U.S. annual inflation rate fell to 3.4% in April from 3.5% in March.
On Friday, personal consumption expenditures, the Fed's preferred gauge of inflation, were released for April, showing a steady increase of 2.7% year-on-year.
In an interview on Monday, the Minneapolis Fed president Neel Kashkari He argued for maintaining the U.S.'s current federal funds rate for a longer period to avoid risking jeopardizing America's economic prosperity.
The EU decision will further widen the gap with U.S. borrowing costs, where the federal funds rate is currently between 5.25% and 5.5%.
Canada is also expected to cut interest rates this week, with the decision due to be confirmed on Wednesday, widening the gap in borrowing costs north of the border and putting further pressure on the Fed to start cutting rates sooner rather than later.
Canada's annual inflation rate is also on a better trajectory than the U.S., falling to 2.7% in April from 2.9% in March.
The jobs report due this Friday will provide further information for the Fed's upcoming decisions, with economists projecting that the Fed added 190,000 jobs in May.
Stocks and other assets to watch
Fixed-income securities such as Treasury bonds tend to rise when interest rates are cut.
Prices are likely to be influenced by expectations of upcoming interest rate cuts in the US.
Last week, Bank of America's chief investment strategist Michael Hartnett He said he is bullish about the bond market in the second half of the year as expectations of interest rate cuts grow and may actually come to fruition.
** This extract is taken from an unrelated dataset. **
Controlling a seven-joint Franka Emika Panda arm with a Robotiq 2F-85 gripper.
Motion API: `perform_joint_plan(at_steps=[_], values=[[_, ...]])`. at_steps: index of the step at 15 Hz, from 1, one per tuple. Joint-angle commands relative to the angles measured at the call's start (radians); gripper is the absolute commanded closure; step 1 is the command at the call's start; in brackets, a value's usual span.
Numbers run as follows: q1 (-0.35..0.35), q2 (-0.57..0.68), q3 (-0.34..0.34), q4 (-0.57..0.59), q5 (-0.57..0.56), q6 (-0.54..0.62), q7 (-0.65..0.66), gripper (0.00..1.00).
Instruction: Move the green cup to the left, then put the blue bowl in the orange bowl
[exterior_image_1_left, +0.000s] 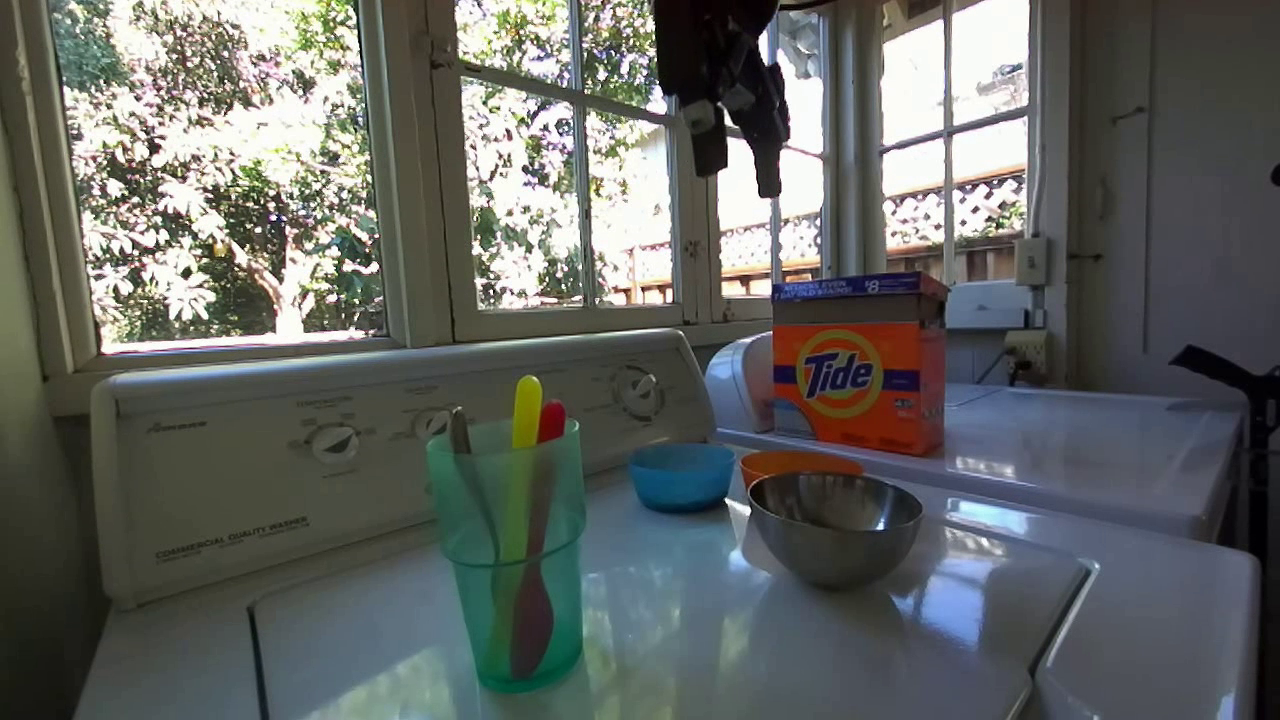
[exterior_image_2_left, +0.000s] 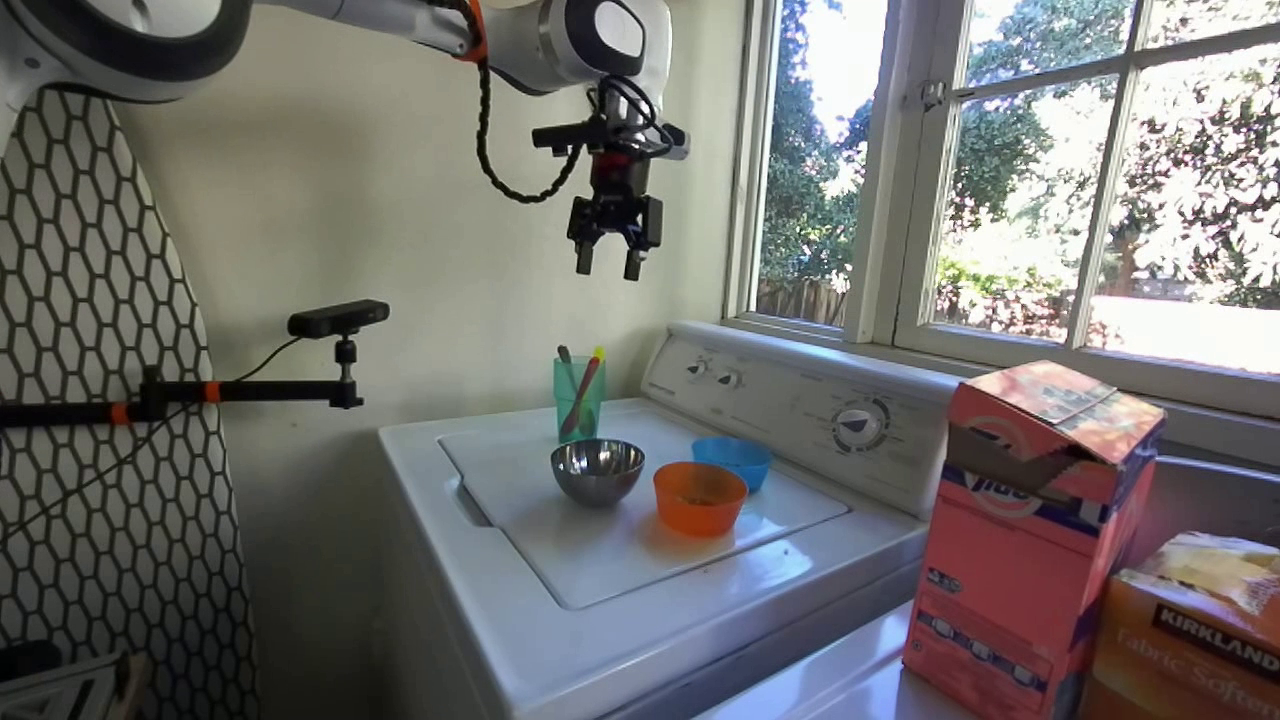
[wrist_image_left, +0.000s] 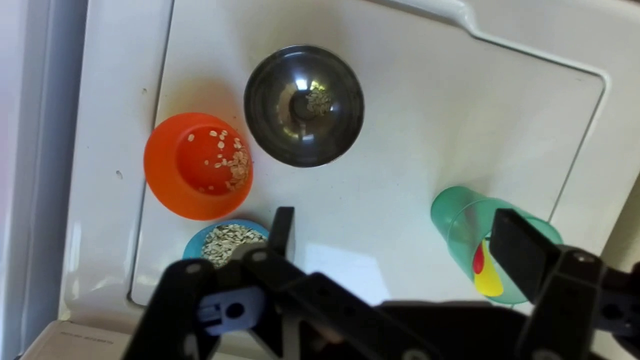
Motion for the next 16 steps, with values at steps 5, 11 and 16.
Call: perform_joint_plan(at_steps=[5, 11, 16], values=[[-0.079, 0.009, -0.060, -0.088, -0.001, -0.094, -0.080, 0.00], [-0.161, 0.031, -0.056, -0.170, 0.016, -0.122, -0.370, 0.00], [-0.154, 0.175, -0.037, -0.060, -0.067, -0.165, -0.588, 0.00]])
“Buy bonds when prices fall,” he said, but when it comes to stocks, he recommended “selling at the first dip.”
There are many ways to buy government bonds, but investors can also access the bond market by purchasing bond ETFs, such as: iShares Core U.S. Aggregate Bond ETF (NYSE:AGG) and Vanguard Total Bond Market Index Fund ETF (NASDAQ:BND).
real estate
The real estate market has been one of the hardest hit by the recent wave of rising interest rates, as borrowing costs for commercial and private building and renovation have soared.
Hopes of a rate cut could be a lifeline for the sector, which is covered by ETFs such as: Vanguard Real Estate Index Fund ETF (NYSE:VNQ), Schwab US REIT ETF (NYSE:SCHH) and Real Estate Select Sector SPDR Fund (NYSE:XLRE).